Traditional data center infrastructure components were already adopting web-based integration methods – SOA, REST, etc. – but the reliance on HTTP was troubling. The synchronous nature of HTTP posed one challenge, which cascaded into more pedantic issues of idempotency, consistency, and the like.
While HTML5 WebSockets may not be wholly appropriate for public-facing web applications for a variety of reasons, it may be not only appropriate but advantageous for use in intra-data center integration. By addressing issues of synchronicity (WebSockets is asynchronous by design) as well as performance through the elimination of HTTP headers and provision for transferring data in binary formats, HTML5 WebSockets combines the simplicity of a REST or SOA-based API with higher performance.
This is particularly evident as cloud and virtualization-based architectures continue to integrate more thoroughly to streamline provisioning and management processes and automate operations.
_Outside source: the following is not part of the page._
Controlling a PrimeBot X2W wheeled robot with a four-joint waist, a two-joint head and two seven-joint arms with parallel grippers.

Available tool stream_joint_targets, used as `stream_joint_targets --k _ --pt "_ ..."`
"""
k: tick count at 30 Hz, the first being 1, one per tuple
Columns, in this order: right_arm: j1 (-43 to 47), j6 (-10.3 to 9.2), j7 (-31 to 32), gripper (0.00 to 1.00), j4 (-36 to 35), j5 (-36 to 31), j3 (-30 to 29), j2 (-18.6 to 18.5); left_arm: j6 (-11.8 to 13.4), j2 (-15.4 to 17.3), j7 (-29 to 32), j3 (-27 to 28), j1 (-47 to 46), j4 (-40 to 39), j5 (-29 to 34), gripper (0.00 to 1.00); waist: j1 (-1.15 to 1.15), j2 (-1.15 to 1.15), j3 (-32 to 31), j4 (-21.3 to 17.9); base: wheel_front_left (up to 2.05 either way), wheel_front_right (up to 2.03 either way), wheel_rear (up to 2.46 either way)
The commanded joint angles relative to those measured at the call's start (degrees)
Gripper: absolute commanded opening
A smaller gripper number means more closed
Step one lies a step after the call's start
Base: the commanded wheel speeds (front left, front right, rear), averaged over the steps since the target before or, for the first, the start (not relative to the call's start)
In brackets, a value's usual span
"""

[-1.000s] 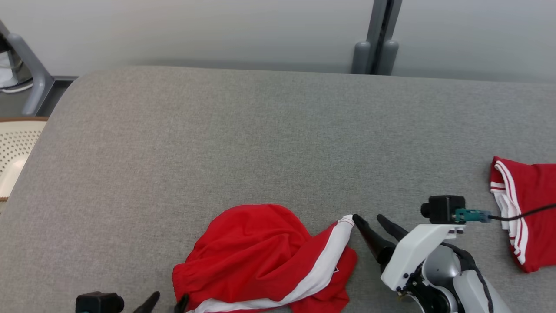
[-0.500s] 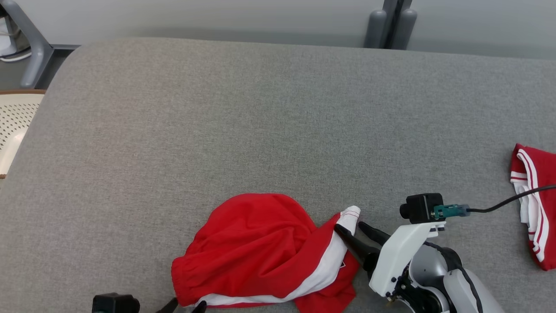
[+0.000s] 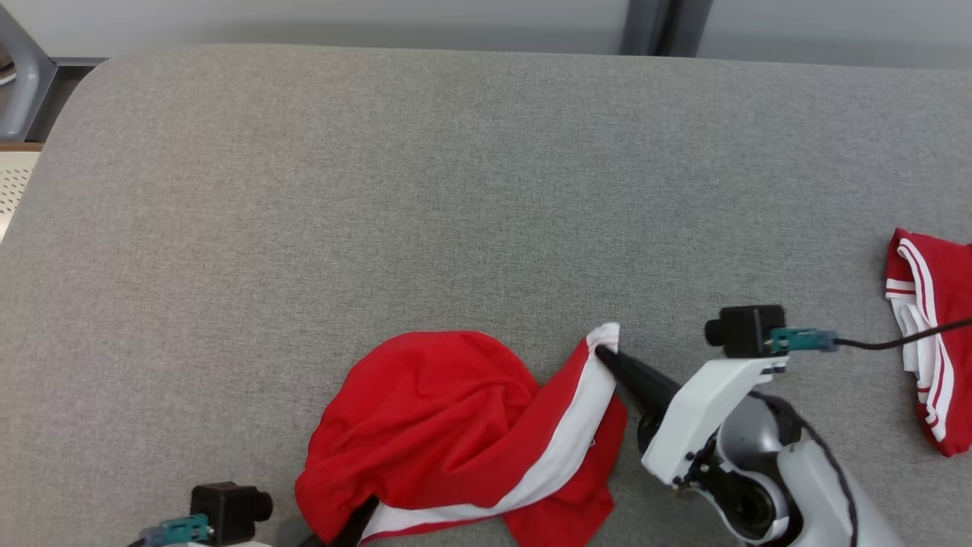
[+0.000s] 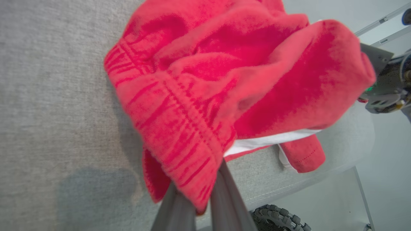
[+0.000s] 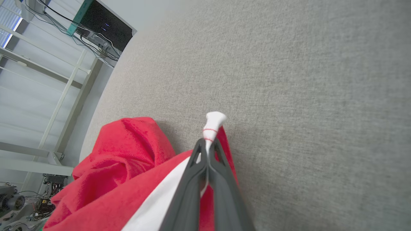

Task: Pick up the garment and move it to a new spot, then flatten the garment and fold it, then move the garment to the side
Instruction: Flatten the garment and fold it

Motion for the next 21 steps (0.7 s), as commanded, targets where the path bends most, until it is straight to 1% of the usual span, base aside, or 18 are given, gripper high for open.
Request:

As diverse systems attempt to coordinate to enable a comprehensive application architecture deployment – complete with required infrastructure services such as acceleration and optimization as well as load balancing – the need for better performing methods of integration become necessary.
But problems abound with traditional web-based integration, especially where bi-directional communication is required. With traditional HTTP, such communication required either polling or two separate communication channels, requiring a significant investment in integration efforts on both sides of the integration.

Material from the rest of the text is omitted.